§ **Your goal**
Output only the lines below that start at the line containing "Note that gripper" and end at the line containing "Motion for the", with both ends kept.

§ **Dataset extract**

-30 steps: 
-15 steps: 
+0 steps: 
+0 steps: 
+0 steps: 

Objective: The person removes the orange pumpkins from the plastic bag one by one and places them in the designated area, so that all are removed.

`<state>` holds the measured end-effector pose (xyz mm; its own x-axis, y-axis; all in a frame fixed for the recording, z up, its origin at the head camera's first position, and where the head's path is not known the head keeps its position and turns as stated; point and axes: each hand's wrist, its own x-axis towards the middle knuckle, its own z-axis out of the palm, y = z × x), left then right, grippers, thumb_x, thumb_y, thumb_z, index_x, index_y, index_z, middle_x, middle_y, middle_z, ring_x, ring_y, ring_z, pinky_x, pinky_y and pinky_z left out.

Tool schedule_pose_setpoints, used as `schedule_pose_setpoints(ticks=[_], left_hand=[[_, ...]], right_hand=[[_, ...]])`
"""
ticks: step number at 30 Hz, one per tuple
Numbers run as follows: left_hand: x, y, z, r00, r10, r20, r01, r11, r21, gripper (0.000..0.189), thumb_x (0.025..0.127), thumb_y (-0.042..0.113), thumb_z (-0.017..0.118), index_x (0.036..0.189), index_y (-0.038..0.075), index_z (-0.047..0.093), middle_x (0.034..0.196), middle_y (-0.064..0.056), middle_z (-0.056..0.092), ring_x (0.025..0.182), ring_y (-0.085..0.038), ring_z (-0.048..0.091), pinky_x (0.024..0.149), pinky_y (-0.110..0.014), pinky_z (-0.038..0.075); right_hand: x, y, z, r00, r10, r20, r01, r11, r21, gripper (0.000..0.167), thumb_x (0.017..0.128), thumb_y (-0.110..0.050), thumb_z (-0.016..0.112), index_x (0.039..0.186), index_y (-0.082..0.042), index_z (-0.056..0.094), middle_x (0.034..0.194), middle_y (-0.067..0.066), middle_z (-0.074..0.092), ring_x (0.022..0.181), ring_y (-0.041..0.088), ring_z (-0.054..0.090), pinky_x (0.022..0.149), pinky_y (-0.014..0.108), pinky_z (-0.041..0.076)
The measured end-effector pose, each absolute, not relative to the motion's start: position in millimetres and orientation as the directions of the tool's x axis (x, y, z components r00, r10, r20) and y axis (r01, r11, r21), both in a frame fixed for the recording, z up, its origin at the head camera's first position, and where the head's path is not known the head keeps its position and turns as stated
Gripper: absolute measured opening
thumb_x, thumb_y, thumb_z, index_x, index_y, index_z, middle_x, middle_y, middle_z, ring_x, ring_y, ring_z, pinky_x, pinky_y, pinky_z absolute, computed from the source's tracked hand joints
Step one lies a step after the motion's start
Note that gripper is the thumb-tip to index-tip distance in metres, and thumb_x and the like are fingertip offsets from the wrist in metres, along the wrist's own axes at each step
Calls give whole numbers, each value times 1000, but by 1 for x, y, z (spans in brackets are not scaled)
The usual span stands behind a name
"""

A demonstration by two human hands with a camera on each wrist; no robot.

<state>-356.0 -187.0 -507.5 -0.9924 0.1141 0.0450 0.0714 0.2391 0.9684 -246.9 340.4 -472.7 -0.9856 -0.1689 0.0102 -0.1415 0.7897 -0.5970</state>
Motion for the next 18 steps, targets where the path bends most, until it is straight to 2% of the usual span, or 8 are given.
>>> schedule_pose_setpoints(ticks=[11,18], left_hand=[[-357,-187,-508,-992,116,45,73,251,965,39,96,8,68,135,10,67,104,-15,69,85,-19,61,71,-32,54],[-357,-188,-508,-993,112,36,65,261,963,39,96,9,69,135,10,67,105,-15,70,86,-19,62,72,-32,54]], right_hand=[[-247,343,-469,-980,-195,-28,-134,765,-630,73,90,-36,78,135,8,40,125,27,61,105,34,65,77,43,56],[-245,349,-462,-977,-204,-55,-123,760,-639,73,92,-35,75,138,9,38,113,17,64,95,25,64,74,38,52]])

§ **Solution for this exercise**
Note that gripper is the thumb-tip to index-tip distance in metres, and thumb_x and the like are fingertip offsets from the wrist in metres, along the wrist's own axes at each step
Calls give whole numbers, each value times 1000, but by 1 for x, y, z (spans in brackets are not scaled)
The usual span stands behind a name
"""

A demonstration by two human hands with a camera on each wrist; no robot.

<state>-356.0 -187.0 -507.5 -0.9924 0.1141 0.0450 0.0714 0.2391 0.9684 -246.9 340.4 -472.7 -0.9856 -0.1689 0.0102 -0.1415 0.7897 -0.5970</state>
Motion for the next 18 steps, targets where the path bends most, until it is straight to 2% of the usual span, or 8 are given.

With this output, the exercise is done.